Development Guide

Note

This Development Guide page is still actively updated. We wish to make adding new black-box optimizers as easy as possible. Considering the relatively long runtime of black-box optimizers on high-dimensional problems, at least two core developers of this library will check the source code and run the testing code manually when any new optimizer is added or the existing optimizer is significantly modified, in order to check its correctness.

Before reading this page, it is required to first read User Guide for some basic information about this open-source Python library PyPop7. Note that since this topic is mainly for advanced developers, the end-users can skip this page freely.

Docstring Conventions

For docstring conventions, first PEP 257 is used in this library. Since this library is built on the NumPy ecosystem, we further use the docstring conventions from numpydoc.

Furthermore, now PEP 465 is used as a dedicated infix operator for matrix multiplication. We are modifying all existing Python code to simplify them under PEP 465.

Library Dependencies

This open-source library depends heavily on three core scientific computing (open-source) libraries, i.e., NumPy, SciPy, and Scikit-Learn. More specifically, for all optimizers the numpy.array data structure is chosen as the basic way to store and operate the population (e.g., sampling, updating, indexing, and sorting), which leads to significant speedup. Sometimes Numba is utilized to further accelerate the wall-clock time for large-scale black-box optimization, if possible. An obvious advantage of using NumPy as the core computing engine is that Pypop7 can be seamlessly integrated into the NumPy ecosystem, given the fact that SciPy covers a limited number of population-based BBOs till now.

A Unified API

For PyPop7, we use the popular Object-Oriented Programming (OOP) paradigm to structure all optimizers, which can provide consistency, flexibility, and simplicity. We did not adopt another popular Procedure-Oriented Programming paradigm. However, in the future versions, we may provide such an interface only at the end-user level (rather than the developer level).

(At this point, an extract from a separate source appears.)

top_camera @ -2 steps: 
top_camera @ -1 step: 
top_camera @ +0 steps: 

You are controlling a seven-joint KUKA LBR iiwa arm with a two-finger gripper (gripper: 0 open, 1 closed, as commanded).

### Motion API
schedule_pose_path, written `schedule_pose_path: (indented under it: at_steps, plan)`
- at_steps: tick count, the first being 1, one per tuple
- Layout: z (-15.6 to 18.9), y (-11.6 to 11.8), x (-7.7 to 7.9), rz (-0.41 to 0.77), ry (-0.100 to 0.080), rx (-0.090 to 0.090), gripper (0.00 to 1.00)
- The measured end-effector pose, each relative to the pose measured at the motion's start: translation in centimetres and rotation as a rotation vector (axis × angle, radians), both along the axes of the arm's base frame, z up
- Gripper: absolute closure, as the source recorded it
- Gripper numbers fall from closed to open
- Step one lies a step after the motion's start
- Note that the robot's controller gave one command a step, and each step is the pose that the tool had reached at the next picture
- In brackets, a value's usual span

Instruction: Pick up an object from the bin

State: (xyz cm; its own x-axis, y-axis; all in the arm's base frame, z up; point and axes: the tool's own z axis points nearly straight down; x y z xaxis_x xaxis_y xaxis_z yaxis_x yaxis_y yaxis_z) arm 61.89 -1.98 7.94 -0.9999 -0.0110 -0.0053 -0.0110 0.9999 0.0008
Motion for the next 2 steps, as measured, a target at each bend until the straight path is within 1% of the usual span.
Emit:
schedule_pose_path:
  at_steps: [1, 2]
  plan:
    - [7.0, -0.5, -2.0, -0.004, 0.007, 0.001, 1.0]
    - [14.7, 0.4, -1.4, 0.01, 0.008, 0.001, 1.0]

For all optimizers, the abstract class called Optimizer needs to be inherited, in order to provide a unified API.

  • All members shared by all optimizers (e.g., fitness_function, ndim_problem, etc.) should be defined in the __init__ method of this class.

  • All methods public to end-users should be defined in this class except special cases.

  • All settings related to fair benchmarking comparisons (e.g., max_function_evaluations, max_runtime, and fitness_threshold) should be defined in the __init__ method of this class.

Initialization of Optimizer Options

For initialization of optimizer options, the following function __init__ of Optimizer should be inherited:

def __init__(self, problem, options):
    # here all members will be inherited by any subclass of `Optimizer`

All exclusive members of each subclass will be defined after inheriting the above function of Optimizer.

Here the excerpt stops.